The results indicate that collaborative decision making structures, progressive/liberal political orientation, a collegial atmosphere, and image-seeking behavior represent strong positive conditions for success in campus sustainability. Initiatives are most successful when driven by diverse stakeholders - with the support of top leaders - acting in a coordinated manner and capitalizing on or creating a "spark". Change agents are most effective by appealing to personal ethics at low levels in the organizational hierarchy while appealing to institutional strategic positioning (e.g., reputational and recruitment benefits) at higher levels. Campus sustainability initiatives encounter many barriers, most of which are linked to the low priority of environmental issues on the campus agenda and are compounded by a lack of coordination between and among advocates and key constituencies.
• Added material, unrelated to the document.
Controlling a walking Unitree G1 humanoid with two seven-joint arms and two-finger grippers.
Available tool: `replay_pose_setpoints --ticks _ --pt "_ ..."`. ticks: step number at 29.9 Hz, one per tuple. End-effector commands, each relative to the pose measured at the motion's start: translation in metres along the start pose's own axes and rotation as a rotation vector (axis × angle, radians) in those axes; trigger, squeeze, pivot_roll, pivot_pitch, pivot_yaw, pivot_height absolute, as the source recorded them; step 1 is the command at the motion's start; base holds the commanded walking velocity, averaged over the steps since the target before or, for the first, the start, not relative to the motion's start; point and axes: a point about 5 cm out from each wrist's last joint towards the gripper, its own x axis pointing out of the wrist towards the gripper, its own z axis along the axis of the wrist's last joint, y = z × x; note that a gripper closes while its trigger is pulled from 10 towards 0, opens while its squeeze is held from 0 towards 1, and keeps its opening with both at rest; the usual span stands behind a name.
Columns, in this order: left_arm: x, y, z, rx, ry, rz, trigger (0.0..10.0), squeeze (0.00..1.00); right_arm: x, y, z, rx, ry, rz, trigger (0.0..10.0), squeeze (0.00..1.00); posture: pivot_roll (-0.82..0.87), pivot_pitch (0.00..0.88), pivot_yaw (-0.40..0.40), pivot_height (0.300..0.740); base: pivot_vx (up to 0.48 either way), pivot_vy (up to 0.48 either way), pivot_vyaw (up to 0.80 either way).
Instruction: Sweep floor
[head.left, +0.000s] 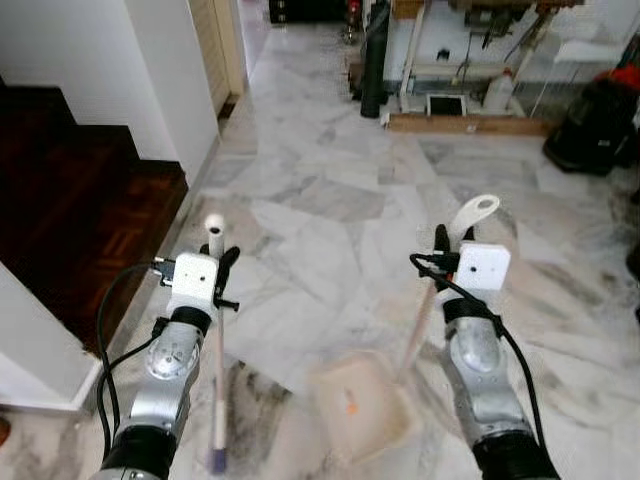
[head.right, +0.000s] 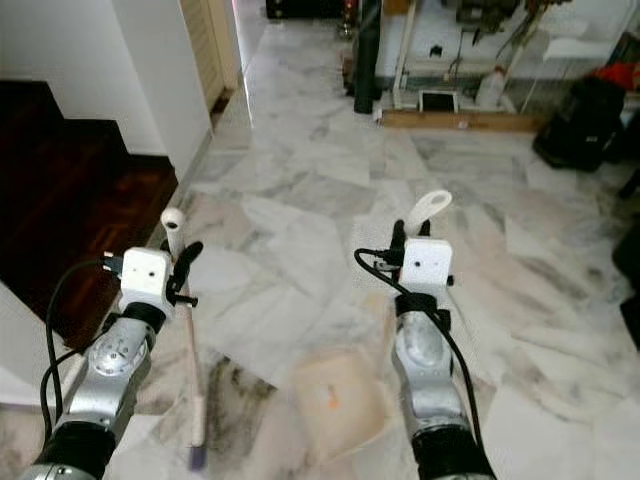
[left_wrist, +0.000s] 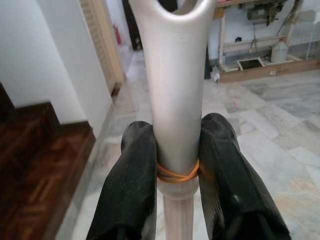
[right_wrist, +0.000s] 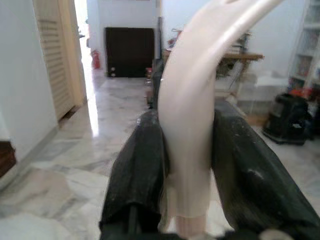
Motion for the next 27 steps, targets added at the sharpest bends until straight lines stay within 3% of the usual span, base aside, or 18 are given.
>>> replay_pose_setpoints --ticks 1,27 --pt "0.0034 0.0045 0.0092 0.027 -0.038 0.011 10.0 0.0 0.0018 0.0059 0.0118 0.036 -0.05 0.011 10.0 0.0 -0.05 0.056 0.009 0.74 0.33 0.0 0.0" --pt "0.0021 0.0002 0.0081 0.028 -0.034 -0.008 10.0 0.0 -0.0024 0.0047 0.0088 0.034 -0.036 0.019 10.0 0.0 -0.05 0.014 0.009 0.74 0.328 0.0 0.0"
Current efforts tend to be initial and piecemeal, but strong efforts in the future will need to be coordinated, comprehensive and institutionalized. The concept and term "sustainability" has the potential to motivate stakeholders toward this long-term, systemic approach. However, the current usage of "sustainability" is largely restricted to ecological issues (thus neglecting interrelated social and economic issues), and is often controversial and confusing.
This study - which is designed to form a theoretical and empirical basis for the field of campus sustainability - points to many areas for future research, including systems modeling of environmental organizational change and the influence of external conditions, leadership and interpersonal relations on campus environmentalism. The implications are limited by social desirability bias, nonresponse bias, an "insider" approach to campus sustainability, and the nonrandom and limited institutional sample used in surveying and case studies.